After the Eumenides 34
Near an old Prison 35
Yama and Yami 36
London Despair 37
After a Fever Page 38
Recitative and Air 39
Night-nursery Thoughts 43
On the Downs 44
For a Madrigal 45
The Bells of St Legier 47
Coursegoules 49
Soliloquy 50
The Lake and the Instant 51
Cambridge Autumn 52
'The Trumpet shall Sound' 57
The Single Woman 58
The Conversation 59
The Poet discouraged 60
Fairy Tale for Two Voices 61



Woodcut




Mountain Path

    How high the achievèd fir-cones are held up
And reached into the mist. The mist droops down,
Encompasses, so still. The squirrels have gone.

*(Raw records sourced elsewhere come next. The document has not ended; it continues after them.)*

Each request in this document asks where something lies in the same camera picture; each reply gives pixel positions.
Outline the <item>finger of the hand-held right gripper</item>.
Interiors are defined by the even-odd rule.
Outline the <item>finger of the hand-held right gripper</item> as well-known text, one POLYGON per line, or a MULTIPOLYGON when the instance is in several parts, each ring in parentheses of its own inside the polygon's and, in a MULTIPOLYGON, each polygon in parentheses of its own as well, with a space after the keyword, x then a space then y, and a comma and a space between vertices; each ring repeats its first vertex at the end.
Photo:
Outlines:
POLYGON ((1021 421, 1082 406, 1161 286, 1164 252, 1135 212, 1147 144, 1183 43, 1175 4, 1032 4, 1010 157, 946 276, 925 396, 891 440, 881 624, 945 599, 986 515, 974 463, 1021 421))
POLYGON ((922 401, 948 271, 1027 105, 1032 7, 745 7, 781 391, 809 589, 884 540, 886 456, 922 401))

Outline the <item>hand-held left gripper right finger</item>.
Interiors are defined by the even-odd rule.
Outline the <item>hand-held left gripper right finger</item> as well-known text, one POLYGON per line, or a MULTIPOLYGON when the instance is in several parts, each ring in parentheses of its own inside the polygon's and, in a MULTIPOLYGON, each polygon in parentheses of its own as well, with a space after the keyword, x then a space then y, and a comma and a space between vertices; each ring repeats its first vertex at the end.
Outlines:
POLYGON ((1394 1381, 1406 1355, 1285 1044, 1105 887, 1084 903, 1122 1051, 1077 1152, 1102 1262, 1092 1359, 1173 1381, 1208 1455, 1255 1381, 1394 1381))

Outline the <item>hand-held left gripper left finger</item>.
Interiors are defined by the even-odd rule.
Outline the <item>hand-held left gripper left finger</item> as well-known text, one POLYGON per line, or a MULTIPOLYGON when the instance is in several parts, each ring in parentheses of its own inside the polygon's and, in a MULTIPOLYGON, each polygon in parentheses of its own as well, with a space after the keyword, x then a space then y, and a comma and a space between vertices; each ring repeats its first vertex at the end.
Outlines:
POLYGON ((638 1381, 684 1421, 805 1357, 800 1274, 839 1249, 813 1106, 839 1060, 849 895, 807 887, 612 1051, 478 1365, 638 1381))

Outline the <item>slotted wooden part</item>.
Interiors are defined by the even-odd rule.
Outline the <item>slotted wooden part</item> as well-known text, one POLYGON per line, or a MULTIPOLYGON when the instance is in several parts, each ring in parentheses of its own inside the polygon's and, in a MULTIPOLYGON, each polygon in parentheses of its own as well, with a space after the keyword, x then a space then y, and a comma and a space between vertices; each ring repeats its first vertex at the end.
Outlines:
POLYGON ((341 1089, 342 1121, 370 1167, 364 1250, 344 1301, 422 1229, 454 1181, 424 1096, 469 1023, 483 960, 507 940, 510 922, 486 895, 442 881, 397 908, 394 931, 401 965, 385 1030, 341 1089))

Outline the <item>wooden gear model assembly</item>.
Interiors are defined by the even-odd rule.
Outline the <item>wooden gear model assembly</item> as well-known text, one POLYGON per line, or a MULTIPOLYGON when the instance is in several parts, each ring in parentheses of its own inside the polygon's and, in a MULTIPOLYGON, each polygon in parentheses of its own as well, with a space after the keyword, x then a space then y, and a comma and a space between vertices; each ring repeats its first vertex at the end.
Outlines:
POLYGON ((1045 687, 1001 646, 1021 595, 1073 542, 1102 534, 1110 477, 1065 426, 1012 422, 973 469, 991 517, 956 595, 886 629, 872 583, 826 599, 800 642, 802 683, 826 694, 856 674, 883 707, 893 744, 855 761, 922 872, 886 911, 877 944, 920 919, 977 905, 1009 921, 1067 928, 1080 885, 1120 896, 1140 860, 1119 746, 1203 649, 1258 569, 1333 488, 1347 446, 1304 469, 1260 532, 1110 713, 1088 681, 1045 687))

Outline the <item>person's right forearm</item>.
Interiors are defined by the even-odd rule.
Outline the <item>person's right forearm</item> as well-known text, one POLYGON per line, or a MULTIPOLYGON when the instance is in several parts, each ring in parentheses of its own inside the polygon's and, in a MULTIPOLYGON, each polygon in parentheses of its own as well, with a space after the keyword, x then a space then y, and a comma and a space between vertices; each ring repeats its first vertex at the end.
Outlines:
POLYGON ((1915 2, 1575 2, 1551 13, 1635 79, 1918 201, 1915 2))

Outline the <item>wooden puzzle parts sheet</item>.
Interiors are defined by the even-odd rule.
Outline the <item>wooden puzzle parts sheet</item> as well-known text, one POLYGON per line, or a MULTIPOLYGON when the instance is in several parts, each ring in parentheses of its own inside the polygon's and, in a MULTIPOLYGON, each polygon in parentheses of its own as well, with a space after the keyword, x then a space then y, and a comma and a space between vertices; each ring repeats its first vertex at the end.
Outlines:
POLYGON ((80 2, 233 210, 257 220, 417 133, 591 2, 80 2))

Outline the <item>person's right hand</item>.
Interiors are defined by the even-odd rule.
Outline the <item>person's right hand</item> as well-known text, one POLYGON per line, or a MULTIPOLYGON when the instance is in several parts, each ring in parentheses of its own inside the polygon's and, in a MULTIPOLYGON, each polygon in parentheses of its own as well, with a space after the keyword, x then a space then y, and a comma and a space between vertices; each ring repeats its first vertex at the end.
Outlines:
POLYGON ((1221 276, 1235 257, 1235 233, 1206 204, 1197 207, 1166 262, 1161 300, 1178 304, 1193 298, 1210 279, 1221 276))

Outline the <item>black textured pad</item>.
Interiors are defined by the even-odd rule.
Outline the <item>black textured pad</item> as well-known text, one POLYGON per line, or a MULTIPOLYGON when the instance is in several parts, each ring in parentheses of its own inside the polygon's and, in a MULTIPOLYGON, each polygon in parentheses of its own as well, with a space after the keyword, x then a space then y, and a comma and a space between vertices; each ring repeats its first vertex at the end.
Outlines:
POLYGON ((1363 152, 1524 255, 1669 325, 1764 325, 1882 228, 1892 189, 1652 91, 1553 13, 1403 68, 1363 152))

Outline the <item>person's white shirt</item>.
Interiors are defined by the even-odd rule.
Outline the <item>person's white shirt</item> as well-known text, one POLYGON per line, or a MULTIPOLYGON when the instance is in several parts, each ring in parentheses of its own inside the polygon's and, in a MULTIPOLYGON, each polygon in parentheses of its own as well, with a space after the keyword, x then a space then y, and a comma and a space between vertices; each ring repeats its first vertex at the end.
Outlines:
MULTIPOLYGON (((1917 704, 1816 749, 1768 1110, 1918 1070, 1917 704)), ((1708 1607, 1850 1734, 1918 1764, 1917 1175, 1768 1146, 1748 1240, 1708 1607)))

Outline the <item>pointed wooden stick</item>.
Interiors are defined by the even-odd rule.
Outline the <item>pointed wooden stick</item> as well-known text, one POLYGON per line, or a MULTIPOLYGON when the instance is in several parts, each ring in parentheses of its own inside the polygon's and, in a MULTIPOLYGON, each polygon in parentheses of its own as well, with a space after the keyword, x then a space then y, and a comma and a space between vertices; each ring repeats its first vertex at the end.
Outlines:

    With greater peace than is in human prayer,
With more fidelity than is in praise,
These dark hieratic trees their branches raise
And lift their burnished cones, and testify
Of their November stillness to the sky.

    How dark their greenness, as deservèd sleep,
Which to the wearied woodman comes at last—
He who all day in the uprising woods
Wrought bare-armed, whilst that old enchanted bird,
King Woodpecker, alone looked down, and heard
(Brightheaded in the silver beeches rare)
His far-off axe. The time of work is past
And I alone, no living creature sees,
Admitted share, in the slow-leaving light,
The meditation of the mountain trees
Before the winter, and before the night.

    Quiet as sleep this universe of mist.
Gone the fair crests, snow-pearled in flawless skies,
Those giant kings, with cohorts of dark trees
Climbing their unembarrassed greatness. Gone
Those chasms rent by cold torrential streams
And dawn-loved heights, unreachable as dreams.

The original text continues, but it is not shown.